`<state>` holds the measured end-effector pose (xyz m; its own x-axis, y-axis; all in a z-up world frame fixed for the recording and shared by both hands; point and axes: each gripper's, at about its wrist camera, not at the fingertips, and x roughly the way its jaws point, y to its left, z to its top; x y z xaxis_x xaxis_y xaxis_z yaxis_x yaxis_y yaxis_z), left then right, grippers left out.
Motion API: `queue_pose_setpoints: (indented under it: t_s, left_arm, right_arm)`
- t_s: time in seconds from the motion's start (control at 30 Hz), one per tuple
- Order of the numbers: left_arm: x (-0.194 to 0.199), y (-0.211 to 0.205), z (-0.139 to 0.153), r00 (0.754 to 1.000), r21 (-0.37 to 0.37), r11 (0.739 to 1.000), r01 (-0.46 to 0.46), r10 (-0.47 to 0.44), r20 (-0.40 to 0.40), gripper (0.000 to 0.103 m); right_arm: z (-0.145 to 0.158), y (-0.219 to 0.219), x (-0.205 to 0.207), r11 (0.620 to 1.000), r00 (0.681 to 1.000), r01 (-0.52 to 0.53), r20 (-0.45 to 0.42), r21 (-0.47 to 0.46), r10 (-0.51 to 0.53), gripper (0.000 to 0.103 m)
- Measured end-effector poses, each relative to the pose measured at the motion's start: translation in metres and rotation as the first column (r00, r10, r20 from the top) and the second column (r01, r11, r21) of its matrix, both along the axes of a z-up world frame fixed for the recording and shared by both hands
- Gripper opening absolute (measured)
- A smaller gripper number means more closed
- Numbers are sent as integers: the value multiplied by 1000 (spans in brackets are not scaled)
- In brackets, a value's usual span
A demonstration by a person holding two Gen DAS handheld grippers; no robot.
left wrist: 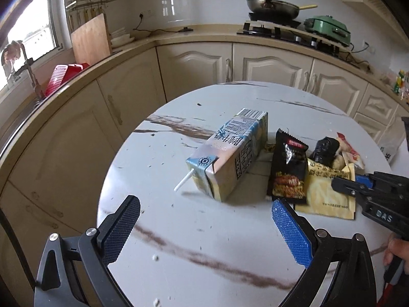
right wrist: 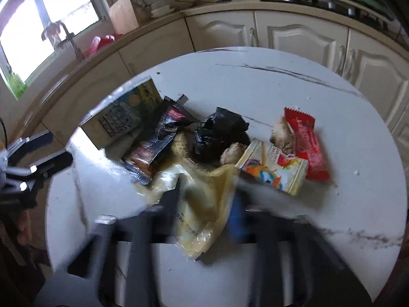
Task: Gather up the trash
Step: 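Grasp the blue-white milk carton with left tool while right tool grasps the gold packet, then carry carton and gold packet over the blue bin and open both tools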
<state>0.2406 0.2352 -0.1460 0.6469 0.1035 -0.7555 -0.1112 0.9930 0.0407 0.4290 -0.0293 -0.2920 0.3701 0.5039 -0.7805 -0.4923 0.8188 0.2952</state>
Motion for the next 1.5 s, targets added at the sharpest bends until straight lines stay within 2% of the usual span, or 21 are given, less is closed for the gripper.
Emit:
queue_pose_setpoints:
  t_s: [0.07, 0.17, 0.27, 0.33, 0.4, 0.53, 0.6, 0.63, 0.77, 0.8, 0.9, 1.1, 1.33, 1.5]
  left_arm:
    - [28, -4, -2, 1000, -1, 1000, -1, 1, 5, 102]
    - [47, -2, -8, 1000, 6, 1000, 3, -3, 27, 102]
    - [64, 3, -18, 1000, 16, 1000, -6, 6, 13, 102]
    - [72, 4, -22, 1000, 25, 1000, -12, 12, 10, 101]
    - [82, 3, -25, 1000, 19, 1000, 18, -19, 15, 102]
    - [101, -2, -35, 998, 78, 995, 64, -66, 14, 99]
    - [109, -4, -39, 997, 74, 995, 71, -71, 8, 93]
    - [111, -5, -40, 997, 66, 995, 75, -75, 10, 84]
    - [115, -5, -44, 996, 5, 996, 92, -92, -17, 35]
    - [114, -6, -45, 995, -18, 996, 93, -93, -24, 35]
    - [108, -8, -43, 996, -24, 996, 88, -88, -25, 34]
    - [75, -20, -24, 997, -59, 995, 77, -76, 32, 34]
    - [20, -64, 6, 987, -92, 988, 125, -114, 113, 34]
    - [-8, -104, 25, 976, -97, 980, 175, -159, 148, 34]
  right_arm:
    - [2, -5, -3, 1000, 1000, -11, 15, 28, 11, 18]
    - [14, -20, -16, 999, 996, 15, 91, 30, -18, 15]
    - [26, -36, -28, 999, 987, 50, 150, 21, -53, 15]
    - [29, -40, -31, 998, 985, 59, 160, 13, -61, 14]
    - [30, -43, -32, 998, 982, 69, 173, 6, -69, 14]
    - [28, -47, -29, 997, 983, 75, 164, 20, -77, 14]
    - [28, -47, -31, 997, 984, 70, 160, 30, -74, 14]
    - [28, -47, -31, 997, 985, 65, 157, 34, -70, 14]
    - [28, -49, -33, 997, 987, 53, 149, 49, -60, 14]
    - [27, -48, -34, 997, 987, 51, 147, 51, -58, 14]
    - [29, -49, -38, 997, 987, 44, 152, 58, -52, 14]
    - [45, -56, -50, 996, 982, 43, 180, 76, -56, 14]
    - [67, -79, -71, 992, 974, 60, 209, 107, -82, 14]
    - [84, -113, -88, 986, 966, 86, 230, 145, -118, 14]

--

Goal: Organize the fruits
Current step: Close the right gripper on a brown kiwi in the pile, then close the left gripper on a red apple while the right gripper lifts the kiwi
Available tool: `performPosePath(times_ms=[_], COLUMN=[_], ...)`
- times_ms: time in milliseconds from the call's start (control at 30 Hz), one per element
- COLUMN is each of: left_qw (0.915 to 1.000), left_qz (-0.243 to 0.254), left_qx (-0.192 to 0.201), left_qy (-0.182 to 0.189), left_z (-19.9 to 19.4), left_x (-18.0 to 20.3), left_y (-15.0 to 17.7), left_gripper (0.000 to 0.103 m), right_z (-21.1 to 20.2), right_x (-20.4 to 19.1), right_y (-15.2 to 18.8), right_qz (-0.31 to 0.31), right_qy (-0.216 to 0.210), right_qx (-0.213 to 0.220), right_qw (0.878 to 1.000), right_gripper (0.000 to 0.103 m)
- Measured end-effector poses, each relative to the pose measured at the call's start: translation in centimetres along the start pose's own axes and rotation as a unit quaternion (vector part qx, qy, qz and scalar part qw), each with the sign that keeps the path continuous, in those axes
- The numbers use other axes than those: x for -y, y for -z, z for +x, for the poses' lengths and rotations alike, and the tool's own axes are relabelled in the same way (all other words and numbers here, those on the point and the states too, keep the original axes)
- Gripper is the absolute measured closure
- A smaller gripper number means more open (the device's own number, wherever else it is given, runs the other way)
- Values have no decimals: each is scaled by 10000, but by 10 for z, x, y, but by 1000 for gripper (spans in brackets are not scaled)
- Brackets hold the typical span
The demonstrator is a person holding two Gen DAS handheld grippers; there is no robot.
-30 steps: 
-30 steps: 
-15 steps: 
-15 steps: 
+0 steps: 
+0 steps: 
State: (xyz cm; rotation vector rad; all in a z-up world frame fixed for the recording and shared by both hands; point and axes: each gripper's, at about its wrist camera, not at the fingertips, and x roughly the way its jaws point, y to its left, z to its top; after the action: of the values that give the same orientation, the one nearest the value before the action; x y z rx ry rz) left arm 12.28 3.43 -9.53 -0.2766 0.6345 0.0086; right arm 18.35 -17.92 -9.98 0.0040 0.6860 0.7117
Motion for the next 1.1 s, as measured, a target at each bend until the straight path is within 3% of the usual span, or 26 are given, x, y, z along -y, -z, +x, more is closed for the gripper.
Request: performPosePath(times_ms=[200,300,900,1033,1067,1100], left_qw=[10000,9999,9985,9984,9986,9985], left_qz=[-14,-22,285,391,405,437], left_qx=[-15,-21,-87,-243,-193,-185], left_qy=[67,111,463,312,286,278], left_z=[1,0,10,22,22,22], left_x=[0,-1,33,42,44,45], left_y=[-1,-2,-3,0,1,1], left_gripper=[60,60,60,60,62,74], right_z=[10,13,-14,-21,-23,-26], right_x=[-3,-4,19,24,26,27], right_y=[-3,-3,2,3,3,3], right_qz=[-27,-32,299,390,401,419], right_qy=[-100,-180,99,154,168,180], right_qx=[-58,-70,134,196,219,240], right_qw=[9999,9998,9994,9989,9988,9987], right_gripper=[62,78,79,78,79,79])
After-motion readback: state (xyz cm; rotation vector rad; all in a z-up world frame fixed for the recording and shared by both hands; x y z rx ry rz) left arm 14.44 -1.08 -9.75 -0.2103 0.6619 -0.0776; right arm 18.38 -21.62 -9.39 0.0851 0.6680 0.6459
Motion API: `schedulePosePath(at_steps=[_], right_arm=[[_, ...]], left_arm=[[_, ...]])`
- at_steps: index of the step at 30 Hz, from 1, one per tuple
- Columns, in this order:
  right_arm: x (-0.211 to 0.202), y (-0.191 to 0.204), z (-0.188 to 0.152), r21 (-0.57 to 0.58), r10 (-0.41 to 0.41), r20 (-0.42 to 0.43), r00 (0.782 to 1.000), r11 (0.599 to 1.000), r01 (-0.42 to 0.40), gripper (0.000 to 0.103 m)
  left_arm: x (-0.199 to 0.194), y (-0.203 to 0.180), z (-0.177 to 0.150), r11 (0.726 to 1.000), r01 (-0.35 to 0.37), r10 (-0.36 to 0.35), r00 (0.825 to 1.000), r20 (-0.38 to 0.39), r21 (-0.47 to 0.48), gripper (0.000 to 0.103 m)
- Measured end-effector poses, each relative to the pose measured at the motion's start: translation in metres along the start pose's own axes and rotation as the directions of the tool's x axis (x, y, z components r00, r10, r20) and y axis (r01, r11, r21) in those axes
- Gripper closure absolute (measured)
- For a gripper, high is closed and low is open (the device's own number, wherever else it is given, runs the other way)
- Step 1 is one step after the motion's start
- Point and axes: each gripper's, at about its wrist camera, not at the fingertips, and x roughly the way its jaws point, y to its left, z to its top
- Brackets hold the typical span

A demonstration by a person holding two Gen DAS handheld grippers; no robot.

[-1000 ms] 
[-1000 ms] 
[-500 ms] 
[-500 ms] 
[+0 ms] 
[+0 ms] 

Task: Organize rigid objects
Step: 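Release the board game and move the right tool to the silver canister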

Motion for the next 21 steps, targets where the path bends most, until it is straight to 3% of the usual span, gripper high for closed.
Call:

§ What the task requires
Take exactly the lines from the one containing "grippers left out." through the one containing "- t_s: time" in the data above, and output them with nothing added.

§ Answer for this exercise
`<state>` holds the measured end-effector pose (xyz m; its own x-axis, y-axis; all in a z-up world frame fixed for the recording and shared by both hands; point and axes: each gripper's, at about its wrist camera, not at the fingertips, and x roughly the way its jaws point, y to its left, z to its top; x y z xaxis_x xaxis_y xaxis_z yaxis_x yaxis_y yaxis_z), left then right, grippers left out.
Motion API: `queue_pose_setpoints: (indented under it: t_s, left_arm, right_arm)`
- t_s: time in seconds from the motion's start (control at 30 Hz), one per tuple

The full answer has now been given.